WHAT IS REQUIRED:
Reproduce verbatim all of the data given below, but do not carry over the images.

--- DATA SHOWN ---

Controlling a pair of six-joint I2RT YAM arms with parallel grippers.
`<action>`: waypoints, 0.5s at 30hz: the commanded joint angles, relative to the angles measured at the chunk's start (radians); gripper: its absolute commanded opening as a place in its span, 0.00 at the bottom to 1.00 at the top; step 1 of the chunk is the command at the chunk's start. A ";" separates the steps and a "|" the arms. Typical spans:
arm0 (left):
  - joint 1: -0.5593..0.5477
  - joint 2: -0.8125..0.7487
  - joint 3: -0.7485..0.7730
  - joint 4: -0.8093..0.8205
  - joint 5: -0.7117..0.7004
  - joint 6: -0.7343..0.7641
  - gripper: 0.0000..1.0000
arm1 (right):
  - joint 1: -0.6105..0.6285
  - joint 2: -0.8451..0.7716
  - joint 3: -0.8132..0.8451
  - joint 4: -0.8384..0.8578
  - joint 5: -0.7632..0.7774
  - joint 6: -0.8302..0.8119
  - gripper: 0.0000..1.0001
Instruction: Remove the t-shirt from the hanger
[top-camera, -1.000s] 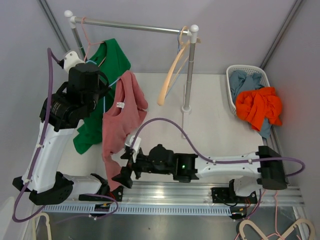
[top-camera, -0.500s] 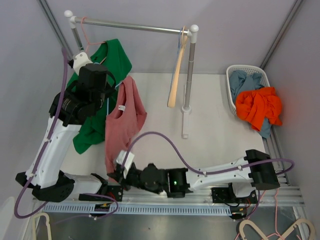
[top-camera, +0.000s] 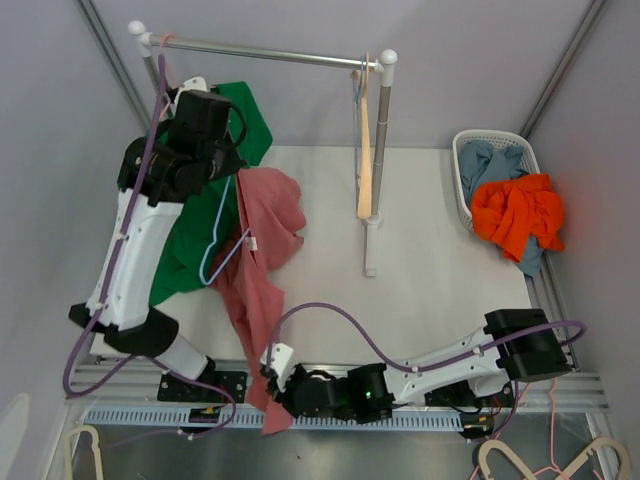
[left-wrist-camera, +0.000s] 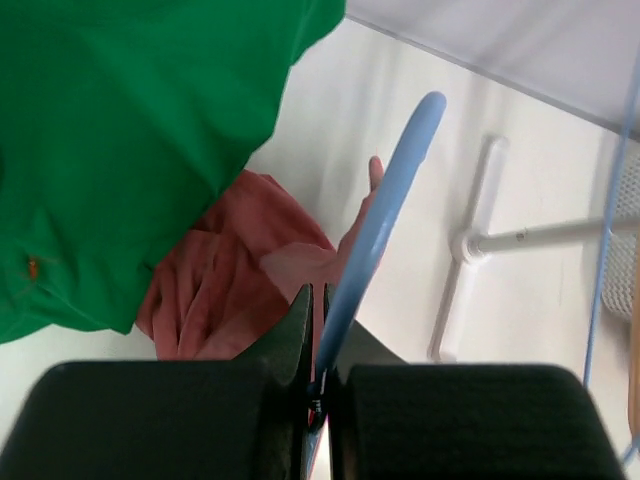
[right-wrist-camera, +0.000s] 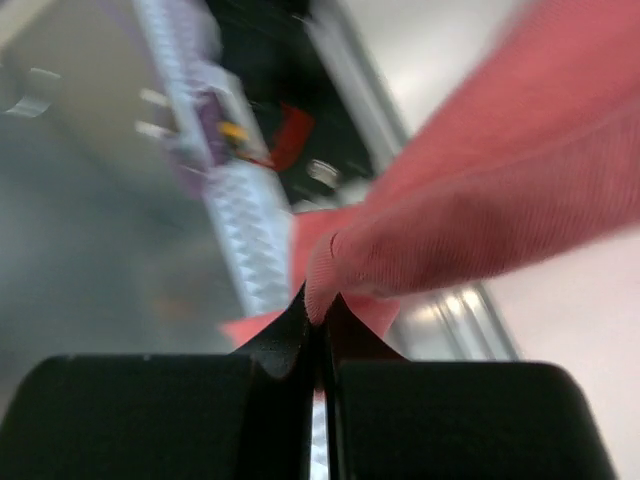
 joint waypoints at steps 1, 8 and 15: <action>0.006 -0.211 -0.110 0.153 0.114 0.057 0.01 | -0.064 -0.125 -0.022 -0.093 0.106 0.132 0.00; -0.040 -0.803 -0.741 0.498 0.418 0.227 0.01 | -0.343 -0.276 -0.025 -0.463 0.288 0.379 0.00; -0.040 -1.190 -0.845 0.472 0.434 0.368 0.01 | -0.595 -0.319 -0.082 -0.542 0.169 0.352 0.00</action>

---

EXERCISE RESPONSE:
Controlling a pair of six-joint I2RT YAM arms with parallel grippers.
`<action>`: waypoints, 0.5s at 30hz: the commanded joint angles, relative to the angles measured at the chunk's start (radians); gripper: its absolute commanded opening as a place in its span, 0.00 at the bottom to 1.00 at the top; step 1 of the chunk is the command at the chunk's start. A ";" separates the steps and a "|" the arms. Typical spans:
arm0 (left):
  - joint 1: -0.5593..0.5477
  - joint 2: -0.8125..0.7487
  - joint 3: -0.7485..0.7730
  - joint 4: -0.8093..0.8205
  - joint 5: -0.7117..0.7004
  - joint 6: -0.7343..0.7641
  - gripper: 0.0000..1.0000
arm1 (right):
  - joint 1: -0.6105..0.6285
  - joint 2: -0.8451..0.7716
  - joint 3: -0.8132..0.8451
  - joint 4: -0.8384..0.8578
  - joint 5: -0.7632..0.7774
  - joint 6: -0.8302..0.8119
  - gripper: 0.0000..1.0001
Instruction: Remove the t-shirt from the hanger
[top-camera, -1.000s] 
[top-camera, -0.500s] 
[top-camera, +0.000s] 
[left-wrist-camera, +0.000s] 
[right-wrist-camera, +0.000s] 
 joint waypoints at steps 1, 8 and 15: <action>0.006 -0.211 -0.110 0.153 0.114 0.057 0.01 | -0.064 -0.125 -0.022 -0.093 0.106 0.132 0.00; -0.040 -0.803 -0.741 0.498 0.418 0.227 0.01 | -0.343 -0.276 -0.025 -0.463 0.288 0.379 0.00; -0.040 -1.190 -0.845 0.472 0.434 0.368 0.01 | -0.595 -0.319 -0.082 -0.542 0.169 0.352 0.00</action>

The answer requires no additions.